Adams suffered from numerous wounds and injuries during his military career. He was in every battle from the first Bull Run to Gettysburg. His first wound was in July 1862 at the Battle of Malvern Hill, then he was wounded again in September 1862 at the Battle of Antietam. His worst injuries were sustained on July 2, 1863, at Gettysburg, where he was wounded in the left shoulder, left cheek, left lung, in the groin area, in the abdomen, and in the left thigh, which broke his femur. He was left for dead on the battlefield, but was eventually found by his fellow soldiers, who took him to a hospital in Littlestown, Pennsylvania, and then he was transferred to a Baltimore, Maryland hospital. A newspaper article from 1884 reported: "In a modest home in Hastings, writhing on a bed of anguish, a hero lies dying". They reported his condition as "hopeless from thirteen wounds received in the war of the rebellion and the blood poison which supervened after surgical operations performed on him. His life might have been prolonged perhaps had he consented to have a limb amputated. Now the injured member is an advanced stage of atrophy".

Quotes about Adams:

I desire to call attention of the provost marshal general to the fact that this is a distinguished officer. He won great renown at Gettysburg and is referred to in my official report of that action. — General Winfield Scott Hancock Lieut.
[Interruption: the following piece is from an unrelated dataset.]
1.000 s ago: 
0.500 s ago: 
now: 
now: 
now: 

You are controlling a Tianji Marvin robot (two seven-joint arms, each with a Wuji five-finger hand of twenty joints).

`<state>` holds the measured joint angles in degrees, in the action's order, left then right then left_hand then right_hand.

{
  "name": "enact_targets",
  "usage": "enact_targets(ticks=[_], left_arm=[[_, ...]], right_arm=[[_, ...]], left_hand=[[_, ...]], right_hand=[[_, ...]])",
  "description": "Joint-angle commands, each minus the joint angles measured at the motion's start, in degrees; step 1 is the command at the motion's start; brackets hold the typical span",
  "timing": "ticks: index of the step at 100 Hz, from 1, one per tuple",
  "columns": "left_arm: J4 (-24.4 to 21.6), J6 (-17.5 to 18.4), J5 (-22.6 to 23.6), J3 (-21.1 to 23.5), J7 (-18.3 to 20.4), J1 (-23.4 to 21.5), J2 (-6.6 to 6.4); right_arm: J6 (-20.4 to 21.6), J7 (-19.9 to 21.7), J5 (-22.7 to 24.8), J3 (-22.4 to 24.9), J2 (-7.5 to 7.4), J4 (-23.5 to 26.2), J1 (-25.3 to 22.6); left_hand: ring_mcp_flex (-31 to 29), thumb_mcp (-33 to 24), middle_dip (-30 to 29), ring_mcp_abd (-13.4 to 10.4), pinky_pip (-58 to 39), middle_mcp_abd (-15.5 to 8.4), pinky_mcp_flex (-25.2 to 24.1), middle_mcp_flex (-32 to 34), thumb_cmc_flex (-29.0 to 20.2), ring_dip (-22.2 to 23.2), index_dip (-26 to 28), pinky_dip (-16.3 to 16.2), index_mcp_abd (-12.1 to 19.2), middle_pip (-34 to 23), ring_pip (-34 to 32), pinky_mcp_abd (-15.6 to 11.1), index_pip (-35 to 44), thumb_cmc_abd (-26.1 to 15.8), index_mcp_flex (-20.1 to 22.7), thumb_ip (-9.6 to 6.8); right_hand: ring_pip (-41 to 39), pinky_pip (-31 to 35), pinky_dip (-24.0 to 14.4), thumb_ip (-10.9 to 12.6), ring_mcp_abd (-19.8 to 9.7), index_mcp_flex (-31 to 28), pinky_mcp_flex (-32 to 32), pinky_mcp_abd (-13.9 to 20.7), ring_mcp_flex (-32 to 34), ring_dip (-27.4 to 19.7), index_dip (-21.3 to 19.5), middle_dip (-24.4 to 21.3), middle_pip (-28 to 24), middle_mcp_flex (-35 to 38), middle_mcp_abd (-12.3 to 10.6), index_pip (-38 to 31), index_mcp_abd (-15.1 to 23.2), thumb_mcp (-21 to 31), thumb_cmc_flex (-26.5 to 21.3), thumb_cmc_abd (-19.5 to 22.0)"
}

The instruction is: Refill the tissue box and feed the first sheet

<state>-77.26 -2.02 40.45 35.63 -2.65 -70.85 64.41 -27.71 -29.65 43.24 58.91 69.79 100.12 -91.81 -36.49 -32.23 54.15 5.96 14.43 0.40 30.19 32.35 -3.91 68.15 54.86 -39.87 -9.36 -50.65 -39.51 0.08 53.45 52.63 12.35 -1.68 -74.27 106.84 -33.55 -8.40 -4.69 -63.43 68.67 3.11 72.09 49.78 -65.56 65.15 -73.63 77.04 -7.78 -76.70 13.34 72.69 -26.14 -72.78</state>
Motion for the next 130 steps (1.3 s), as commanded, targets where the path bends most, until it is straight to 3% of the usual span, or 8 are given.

Col. Charles P. Adams, whose gallantry on every battlefield, attested by his many wounds, won for him the brevet rank of brigadier general. — United States district judge William Lochren

==Personal life==
Adams was married three times, with his first marriage in February 1852, to Mary Florence Buxton, who died in October 1858. He then married Mary J. Hoover in 1860, and after her death, he married Mary S. Pettibone in 1873. He had two children with his first wife. Adams died on November 2, 1893, in Vermillion, Minnesota, and is buried in Lakeside Cemetery in Hastings.

Upon his death, the papers of General Adams were bequeathed to the Minnesota Historical Society. William Watts Folwell used the papers in the preparation of the second volume of his book History of Minnesota.